[Work to complete]:
Of all the lines below, output only those starting at the one with "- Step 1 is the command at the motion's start" and ending at the one with "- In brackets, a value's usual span", both ends included, exactly as written.

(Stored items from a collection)

------------------------------------------------------------------------

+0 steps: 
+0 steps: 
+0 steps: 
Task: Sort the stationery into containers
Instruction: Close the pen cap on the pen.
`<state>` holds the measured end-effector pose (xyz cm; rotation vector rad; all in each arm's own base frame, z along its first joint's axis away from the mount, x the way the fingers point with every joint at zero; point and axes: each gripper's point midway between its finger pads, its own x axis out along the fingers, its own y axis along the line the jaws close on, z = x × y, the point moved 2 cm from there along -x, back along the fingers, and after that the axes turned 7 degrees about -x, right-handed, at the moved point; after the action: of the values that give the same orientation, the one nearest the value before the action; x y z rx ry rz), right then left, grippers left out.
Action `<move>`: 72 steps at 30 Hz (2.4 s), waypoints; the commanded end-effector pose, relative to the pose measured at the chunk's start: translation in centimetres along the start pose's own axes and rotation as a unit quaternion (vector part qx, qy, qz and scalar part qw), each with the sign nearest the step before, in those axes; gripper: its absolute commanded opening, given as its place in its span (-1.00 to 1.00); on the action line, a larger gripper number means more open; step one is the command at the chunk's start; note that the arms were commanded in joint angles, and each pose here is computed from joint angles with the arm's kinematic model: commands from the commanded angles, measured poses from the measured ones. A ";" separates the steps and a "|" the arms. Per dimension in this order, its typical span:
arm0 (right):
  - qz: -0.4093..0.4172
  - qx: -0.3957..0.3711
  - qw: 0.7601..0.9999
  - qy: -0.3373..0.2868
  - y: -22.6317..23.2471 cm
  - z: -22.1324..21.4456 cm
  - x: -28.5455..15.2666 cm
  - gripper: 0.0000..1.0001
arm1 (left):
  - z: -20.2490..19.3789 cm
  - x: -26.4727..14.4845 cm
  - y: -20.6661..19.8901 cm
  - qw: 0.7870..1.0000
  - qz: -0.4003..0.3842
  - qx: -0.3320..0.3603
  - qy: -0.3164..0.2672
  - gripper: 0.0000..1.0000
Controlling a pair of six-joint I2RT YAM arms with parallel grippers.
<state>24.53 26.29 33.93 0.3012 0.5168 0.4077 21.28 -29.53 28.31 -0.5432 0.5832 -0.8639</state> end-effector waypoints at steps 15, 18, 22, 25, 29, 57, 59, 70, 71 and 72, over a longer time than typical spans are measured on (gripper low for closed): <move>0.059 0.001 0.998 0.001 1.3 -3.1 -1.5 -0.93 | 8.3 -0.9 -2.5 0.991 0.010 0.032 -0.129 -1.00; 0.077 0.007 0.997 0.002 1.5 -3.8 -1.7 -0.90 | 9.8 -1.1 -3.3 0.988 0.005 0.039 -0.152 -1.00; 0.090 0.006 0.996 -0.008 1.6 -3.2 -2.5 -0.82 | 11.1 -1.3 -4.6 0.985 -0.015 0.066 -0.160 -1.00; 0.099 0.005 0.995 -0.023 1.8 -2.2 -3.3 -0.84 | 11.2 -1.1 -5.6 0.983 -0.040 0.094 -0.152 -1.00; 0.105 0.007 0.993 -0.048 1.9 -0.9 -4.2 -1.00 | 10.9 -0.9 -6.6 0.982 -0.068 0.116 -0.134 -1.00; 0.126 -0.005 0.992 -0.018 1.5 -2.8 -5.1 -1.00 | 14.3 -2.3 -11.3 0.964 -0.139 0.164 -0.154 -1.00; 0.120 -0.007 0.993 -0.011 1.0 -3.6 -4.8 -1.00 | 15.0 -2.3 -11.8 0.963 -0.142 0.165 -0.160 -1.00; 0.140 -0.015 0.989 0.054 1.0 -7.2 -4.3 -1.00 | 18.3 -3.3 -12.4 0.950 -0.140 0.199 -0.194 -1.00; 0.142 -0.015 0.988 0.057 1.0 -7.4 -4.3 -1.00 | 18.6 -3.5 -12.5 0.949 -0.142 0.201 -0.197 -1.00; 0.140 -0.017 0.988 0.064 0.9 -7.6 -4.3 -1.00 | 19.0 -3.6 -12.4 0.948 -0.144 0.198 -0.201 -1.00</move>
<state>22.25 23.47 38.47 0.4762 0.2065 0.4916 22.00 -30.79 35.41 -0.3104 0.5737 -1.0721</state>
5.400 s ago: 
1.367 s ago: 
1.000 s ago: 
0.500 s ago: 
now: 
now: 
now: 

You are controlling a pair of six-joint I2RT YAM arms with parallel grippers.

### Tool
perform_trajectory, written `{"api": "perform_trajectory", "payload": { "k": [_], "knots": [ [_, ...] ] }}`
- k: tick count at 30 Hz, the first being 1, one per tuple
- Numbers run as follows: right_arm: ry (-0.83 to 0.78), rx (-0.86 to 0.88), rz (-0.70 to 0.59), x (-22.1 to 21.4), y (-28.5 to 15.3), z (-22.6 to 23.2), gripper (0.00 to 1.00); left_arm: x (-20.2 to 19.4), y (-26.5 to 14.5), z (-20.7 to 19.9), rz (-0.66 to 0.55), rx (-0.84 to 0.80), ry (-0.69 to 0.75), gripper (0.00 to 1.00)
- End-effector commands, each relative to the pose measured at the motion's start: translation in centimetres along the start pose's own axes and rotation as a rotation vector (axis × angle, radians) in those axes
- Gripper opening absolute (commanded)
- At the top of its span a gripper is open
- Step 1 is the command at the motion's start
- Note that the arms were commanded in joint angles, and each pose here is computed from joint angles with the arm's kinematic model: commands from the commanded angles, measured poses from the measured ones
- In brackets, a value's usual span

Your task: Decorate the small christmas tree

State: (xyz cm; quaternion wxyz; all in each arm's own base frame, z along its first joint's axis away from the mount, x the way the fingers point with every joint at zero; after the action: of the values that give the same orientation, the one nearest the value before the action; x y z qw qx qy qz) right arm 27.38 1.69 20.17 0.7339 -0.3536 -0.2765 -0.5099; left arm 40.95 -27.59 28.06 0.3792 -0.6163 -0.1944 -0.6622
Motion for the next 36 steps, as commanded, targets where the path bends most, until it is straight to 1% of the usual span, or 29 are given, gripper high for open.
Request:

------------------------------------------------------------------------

[Response below]:
- Step 1 is the command at the motion's start
- Note that the arms were commanded in joint angles, and each pose here is computed from joint angles with the arm's kinematic model: commands from the commanded angles, measured poses from the measured ones
- In brackets, a value's usual span

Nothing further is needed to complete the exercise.